Your task is to copy every line below that contains the word "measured".

▶ _MATERIAL PROVIDED_

[Start of section]

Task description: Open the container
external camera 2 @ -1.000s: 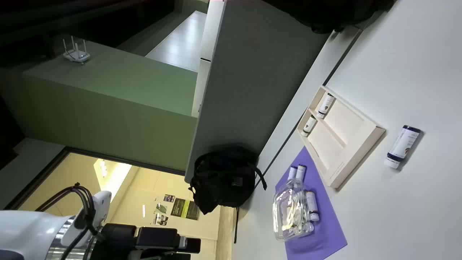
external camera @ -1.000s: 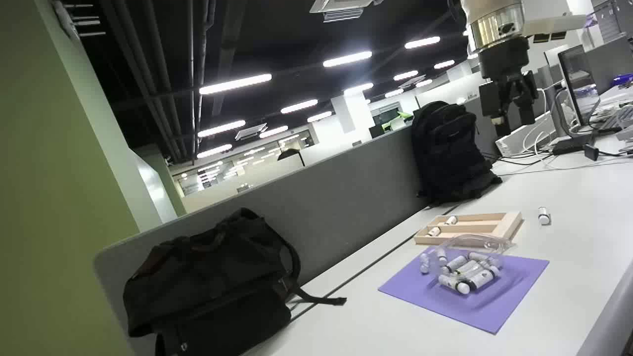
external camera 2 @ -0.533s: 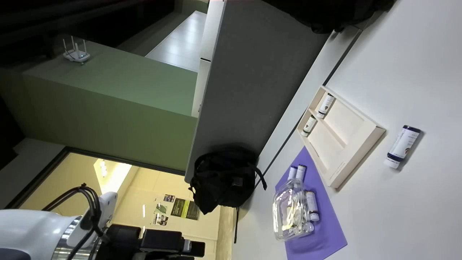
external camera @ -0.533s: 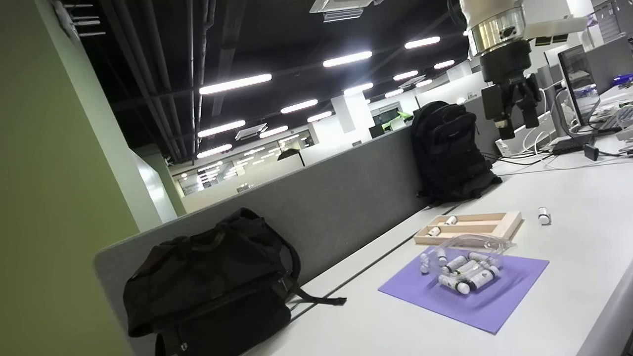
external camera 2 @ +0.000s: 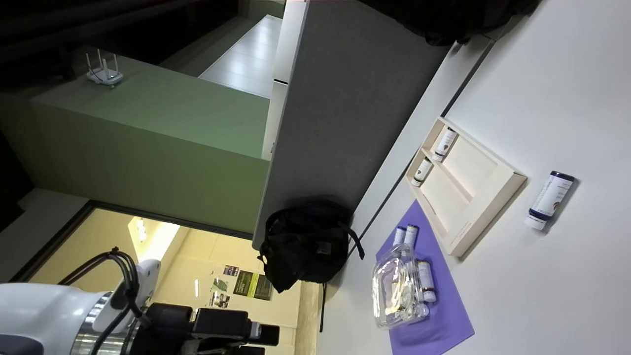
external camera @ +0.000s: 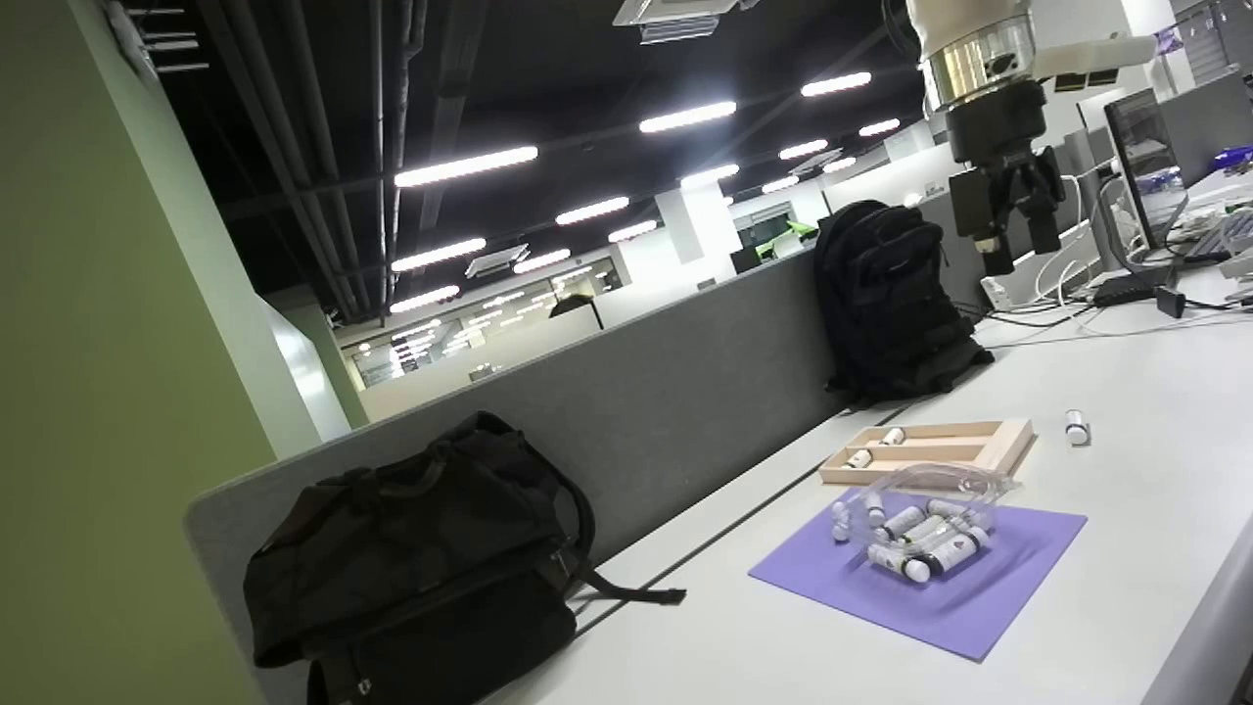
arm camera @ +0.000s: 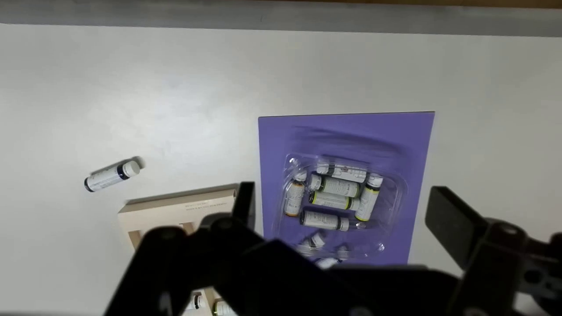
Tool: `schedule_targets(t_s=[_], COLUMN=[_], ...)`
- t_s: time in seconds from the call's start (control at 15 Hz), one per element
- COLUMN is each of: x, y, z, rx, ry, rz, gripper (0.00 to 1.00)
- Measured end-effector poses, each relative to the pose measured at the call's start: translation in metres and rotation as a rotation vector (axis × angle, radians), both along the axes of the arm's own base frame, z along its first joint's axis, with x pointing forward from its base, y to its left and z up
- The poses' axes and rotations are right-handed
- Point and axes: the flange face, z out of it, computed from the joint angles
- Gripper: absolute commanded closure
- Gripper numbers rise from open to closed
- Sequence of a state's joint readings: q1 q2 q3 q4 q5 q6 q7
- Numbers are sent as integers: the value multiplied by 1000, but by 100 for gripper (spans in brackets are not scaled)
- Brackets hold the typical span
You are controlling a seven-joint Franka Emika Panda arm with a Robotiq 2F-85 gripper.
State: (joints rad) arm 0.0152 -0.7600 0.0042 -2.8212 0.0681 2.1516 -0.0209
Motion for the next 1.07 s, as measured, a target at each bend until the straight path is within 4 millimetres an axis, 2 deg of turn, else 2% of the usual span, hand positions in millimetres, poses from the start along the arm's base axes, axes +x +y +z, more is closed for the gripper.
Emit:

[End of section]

▶ _TASK RESULT_
- Measured end-effector poses, each relative to the pose measured at the call's start: translation in metres and rotation as a rotation vector (axis × angle, radians), both along the axes of the arm's own base frame, z along its first joint's axis, with x pointing forward from its base, y to its left and z up
Motion for the next 1.07 s, as measured, a target at each bend until the straight path is within 4 millimetres an axis, 2 deg of turn, else 2% of the usual span, hand positions in millimetres, poses from the start along the arm's base axes, axes +x +y +z, more is closed for the gripper.

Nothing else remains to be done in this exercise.